■ **Work to complete**: Exactly as they appear, please output the lines from the one with "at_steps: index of" through the end of the material, without pictures.
^^^^
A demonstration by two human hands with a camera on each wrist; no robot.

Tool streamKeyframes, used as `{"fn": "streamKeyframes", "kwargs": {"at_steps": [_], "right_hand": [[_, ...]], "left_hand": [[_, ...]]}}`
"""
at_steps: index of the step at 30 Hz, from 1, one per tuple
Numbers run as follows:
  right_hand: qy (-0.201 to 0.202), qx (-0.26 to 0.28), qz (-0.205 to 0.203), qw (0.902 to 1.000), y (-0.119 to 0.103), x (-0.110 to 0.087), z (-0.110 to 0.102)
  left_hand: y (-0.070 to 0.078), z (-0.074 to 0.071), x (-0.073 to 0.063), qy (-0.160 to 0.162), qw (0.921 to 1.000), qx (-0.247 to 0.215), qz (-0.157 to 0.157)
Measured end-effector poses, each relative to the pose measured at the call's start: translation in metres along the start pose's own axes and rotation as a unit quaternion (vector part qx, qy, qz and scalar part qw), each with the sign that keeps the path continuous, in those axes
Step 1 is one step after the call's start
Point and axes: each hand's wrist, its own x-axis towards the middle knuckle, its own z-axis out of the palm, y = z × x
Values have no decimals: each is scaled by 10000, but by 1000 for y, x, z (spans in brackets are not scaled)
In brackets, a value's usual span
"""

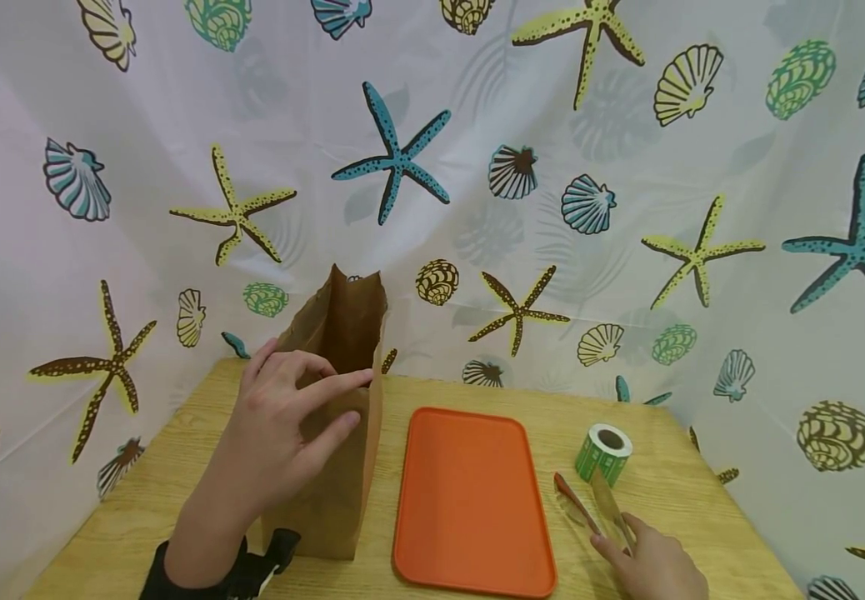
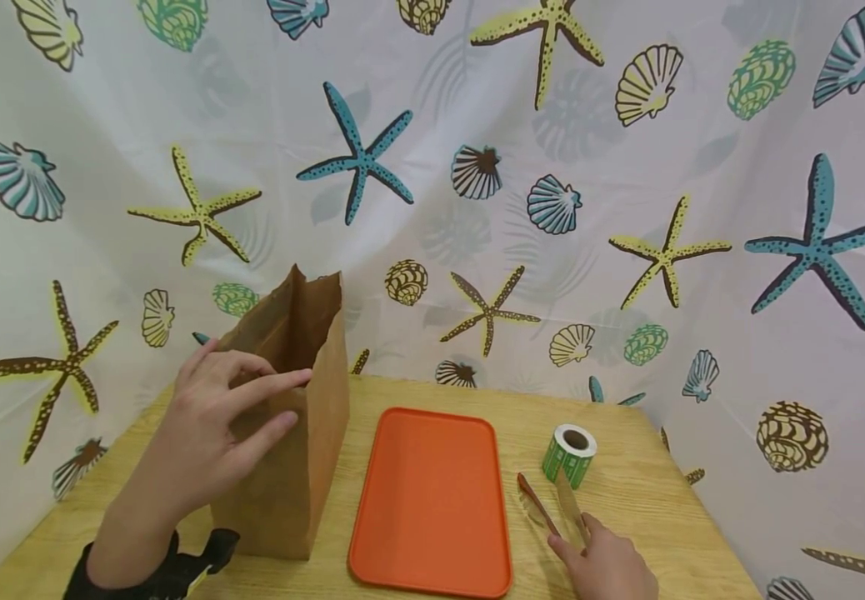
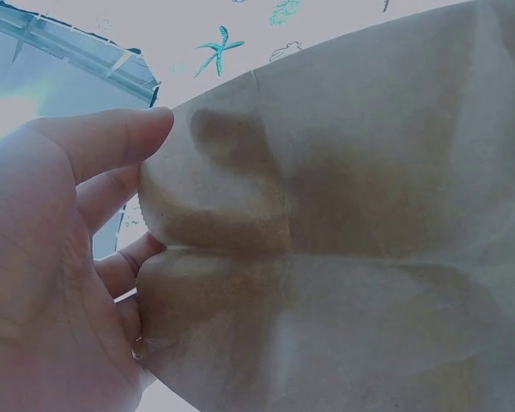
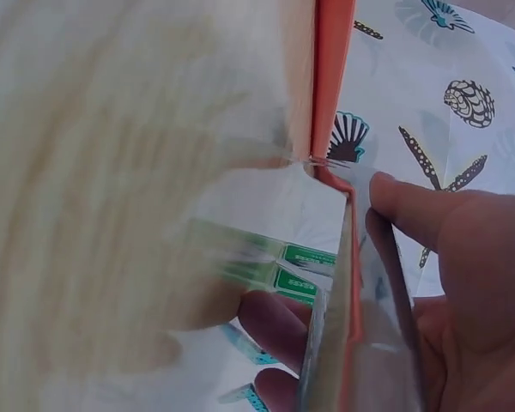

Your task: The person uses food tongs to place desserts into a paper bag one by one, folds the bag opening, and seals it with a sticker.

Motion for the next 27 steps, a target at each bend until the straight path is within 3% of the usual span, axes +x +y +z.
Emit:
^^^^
■ **Solution to this task**:
at_steps: index of the step at 30 Hz, from 1, one per tuple
Numbers run as follows:
  right_hand: qy (-0.201 to 0.202), qx (-0.26 to 0.28), qz (-0.205 to 0.203), qw (0.902 to 1.000), y (-0.119 to 0.103), x (-0.110 to 0.087), z (-0.110 to 0.102)
  left_hand: y (-0.070 to 0.078), z (-0.074 to 0.071), x (-0.073 to 0.063), qy (-0.160 to 0.162), qw (0.921 to 1.000), qx (-0.247 to 0.215), qz (-0.157 to 0.157)
Measured end-effector poses, each relative to the pose measured at the call's start: translation in metres along the start pose's own axes and rotation as a unit quaternion (vector part qx, qy, qz and scalar part qw), each with the sign that keeps the path continuous, in those axes
Step 1 is one step after the call's start
Point and axes: each hand's wrist, its own x-axis towards the middle knuckle, its own z-axis out of the palm, y = z × x
Values have no decimals: each is scaled by 10000, but by 1000 for y, x, z (spans in brackets are not scaled)
In brackets, a value's usual span
"""


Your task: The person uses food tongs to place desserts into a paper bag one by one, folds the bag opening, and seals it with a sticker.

Motion for the next 27 steps, a target at each bend until the straight path is within 3% of the usual span, axes +x +y +z.
Emit:

This output is complete as it stands.